Given data:
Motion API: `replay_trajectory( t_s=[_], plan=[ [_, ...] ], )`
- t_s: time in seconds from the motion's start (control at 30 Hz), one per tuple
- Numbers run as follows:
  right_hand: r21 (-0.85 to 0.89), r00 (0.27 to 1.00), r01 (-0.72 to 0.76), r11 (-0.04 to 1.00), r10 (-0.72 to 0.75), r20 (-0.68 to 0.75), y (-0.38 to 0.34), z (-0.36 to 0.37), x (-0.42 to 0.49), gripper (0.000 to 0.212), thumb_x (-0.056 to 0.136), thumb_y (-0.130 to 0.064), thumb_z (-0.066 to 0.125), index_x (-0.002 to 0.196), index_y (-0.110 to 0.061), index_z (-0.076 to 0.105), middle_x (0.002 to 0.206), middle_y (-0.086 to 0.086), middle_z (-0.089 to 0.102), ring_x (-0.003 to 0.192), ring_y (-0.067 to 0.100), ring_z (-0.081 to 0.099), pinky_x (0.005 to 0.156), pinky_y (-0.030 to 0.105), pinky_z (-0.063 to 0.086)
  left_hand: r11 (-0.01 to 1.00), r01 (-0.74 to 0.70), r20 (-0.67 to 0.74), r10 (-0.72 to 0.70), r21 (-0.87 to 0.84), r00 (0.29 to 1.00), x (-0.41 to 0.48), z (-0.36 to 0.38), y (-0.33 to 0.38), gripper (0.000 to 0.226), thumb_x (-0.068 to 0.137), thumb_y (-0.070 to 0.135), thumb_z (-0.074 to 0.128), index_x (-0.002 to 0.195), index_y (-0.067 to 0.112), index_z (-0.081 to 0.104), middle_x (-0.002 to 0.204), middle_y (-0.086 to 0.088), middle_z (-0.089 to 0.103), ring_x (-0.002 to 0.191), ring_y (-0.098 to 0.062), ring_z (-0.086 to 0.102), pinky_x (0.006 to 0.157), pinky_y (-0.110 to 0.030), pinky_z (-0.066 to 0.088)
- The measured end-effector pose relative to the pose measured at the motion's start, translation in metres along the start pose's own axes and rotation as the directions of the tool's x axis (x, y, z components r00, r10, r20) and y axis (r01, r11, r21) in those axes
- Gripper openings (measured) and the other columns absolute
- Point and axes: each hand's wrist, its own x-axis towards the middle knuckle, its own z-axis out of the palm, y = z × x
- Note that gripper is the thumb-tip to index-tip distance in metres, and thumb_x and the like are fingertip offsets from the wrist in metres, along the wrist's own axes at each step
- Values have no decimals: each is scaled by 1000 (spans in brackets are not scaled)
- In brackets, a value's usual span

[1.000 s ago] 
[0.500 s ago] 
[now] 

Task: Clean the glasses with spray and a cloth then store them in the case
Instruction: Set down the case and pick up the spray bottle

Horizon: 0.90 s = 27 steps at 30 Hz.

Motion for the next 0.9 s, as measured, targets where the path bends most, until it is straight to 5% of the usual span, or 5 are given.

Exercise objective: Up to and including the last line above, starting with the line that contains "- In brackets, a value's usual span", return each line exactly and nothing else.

Output for this task:
- In brackets, a value's usual span

[1.000 s ago] 
[0.500 s ago] 
[now] 

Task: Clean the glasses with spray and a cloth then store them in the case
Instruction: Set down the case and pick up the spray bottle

Horizon: 0.90 s = 27 steps at 30 Hz.

Motion for the next 0.9 s, as measured, targets where the path bends most, until it is straight to 5% of the usual span, or 5 are given.

No additional output is expected for this exercise.